The lesson Arab autocrats seemed to learn from Egypt and Tunisia was almost the exact opposite of what democracy advocates were hoping for. Instead of using less force, leaders across the region have been using more of it, reaching unusual levels of brutality. Shocking reports of mass rape and torture have emerged in Syria and Libya, where thousands have been killed. In Bahrain, a close U.S. ally and home of the Navy’s Fifth Fleet, thousands have been arrested or dismissed from their jobs. Indeed, the “Arab spring” has turned into what political scientist Gregory Gause colorfully calls the “winter of Arab discontent.”
In a season of growing disillusion—and disastrous televised speeches—the king of Morocco’s June 17 national address stood out. It wasn’t a great speech, and it fell well short of protesters’ demands. But it was a substantive engagement with the opposition. The 47-year-old monarch did not demean his own people or place the blame on foreign conspirators. Instead, he announced a new constitution—one that has the potential to reshape the country’s politics. While retaining effective veto power over major decisions, he pledged to empower elected institutions. The prime minister, drawn from the ranks of the largest party in parliament, would have the authority to appoint and fire ministers, as well as to dissolve parliament.
Morocco is offering the rest of the Arab world a different “model.” And it is one that other monarchs will be watching closely. It is not a model of true democratic transition toward British-style “constitutional monarchy,” as Moroccan Prime Minister Abbas al-Fasi recently claimed. There is little evidence to suggest King Mohammed VI is ready to merely reign and not rule. The Moroccan monarchy has a long history of failing to deliver on its promises of reform.
But this is precisely its appeal: To preserve power, you sometimes have to give some of it up. We can call this the “pre-emptive” model of reform. Here, autocrats take protests seriously. They announce big, high-profile reforms—whether it’s moving toward elected governments or rejiggered constitutions. They release political prisoners and appoint real commissions that come up with real recommendations. They give people hope by using all the right buzzwords: change, democracy, reform, institutions, accountability. In doing so, this time around, the Moroccan regime has managed to seize the initiative and steal some momentum from the Feb. 20 protest movement—the loose coalition of leftists, liberals, and Islamists that has brought tens of thousands of Moroccans out into the streets. With a resounding “yes” vote in the July 1 constitutional referendum, the monarchy will be able to say that the mass of Moroccans stand behind the crown, further underlining regime legitimacy in a time of uncertainty.
Pre-emption is a strategy particularly suited to popular monarchies with reserves of historic and religious legitimacy. As the late King Hassan, Mohammed’s father, once said, “I will never be put into an equation.” The region’s monarchs—in stark contrast to the presidents—stand above the fray, acting as umpires rather than partisans.

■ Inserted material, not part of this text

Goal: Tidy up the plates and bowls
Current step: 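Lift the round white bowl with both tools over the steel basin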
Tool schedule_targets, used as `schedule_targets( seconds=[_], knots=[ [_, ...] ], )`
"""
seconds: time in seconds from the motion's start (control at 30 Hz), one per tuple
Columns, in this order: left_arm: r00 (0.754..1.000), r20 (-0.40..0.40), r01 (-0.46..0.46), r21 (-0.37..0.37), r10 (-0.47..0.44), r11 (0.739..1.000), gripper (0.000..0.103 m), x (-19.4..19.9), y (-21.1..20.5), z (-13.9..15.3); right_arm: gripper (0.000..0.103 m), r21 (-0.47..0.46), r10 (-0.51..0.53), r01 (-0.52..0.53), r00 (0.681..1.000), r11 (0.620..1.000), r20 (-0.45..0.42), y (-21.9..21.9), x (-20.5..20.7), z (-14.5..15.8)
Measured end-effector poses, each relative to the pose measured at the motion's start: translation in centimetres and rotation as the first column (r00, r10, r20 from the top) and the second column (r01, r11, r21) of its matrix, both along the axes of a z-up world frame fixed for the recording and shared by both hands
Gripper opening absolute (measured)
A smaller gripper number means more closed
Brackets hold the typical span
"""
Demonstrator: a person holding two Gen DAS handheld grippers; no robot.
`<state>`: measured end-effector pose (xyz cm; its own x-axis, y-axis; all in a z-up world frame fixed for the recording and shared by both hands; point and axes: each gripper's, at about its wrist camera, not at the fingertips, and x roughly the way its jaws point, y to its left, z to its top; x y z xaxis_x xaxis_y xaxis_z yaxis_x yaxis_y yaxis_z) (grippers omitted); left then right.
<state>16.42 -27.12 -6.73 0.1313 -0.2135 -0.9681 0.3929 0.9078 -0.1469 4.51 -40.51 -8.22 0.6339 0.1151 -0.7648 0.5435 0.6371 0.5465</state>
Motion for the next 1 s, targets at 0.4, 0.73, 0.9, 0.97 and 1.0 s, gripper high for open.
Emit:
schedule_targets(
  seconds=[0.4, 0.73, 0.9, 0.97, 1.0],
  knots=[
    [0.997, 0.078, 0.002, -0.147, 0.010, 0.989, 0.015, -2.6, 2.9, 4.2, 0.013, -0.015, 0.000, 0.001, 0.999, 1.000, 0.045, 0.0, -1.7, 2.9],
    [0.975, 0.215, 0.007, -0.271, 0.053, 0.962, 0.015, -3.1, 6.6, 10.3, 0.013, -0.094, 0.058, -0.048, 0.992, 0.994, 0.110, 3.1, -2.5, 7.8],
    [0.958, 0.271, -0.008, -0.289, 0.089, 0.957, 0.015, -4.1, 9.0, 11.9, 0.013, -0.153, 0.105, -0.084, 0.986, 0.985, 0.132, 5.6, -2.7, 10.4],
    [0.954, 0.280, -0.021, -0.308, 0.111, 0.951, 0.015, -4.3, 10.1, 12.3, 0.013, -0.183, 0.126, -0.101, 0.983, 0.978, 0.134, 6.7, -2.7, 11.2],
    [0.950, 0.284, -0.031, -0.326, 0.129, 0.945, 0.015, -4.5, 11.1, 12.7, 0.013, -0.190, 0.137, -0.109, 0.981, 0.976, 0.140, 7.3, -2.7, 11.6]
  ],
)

As attractive as such a model may be for embattled autocrats, it is not revolution-proof. Once changes are set in motion, they are difficult to control. With more political space, opposition groups will be in a better position to build support and mobilize their followers. They may be more emboldened to challenge the king directly. In their seminal Transitions From Authoritarian Rule, political scientists Philippe Schmitter and Guillermo O’Donnellwrite of the “extraordinary uncertainty of the transition with its numerous surprises.” For those holding on to power, surprises can be dangerous. Where does it end?
In Europe, kings and queens were once dominant. But with gradually empowered parliaments, elected officials and notables began to assert themselves at the expense of monarchs. These contests for power became pitched battles. Many of them, unfolding over decades, were punctuated by instability and bloodshed—with Russia’s October Revolution and the “Terror” of the French Revolution as only the most prominent examples. More recently, too, the peaceful transformation of monarchies has been a rare event. But just because it rarely happened in the past does not necessarily mean it won’t happen in the future.
Prospects for reform in Morocco will depend not just on the king and his generous devolving of power but also on other forces in society that will fight for greater freedom and democracy, eventually turning to challenge the king on his own turf. For now, though, such a scenario is difficult to envision. Morocco’s established political parties are careful, timid, and overly deferential to the king. As it stands, then, Morocco’s pre-emptive model of reform seems good for autocrats, perhaps less so for those who wish to oppose them.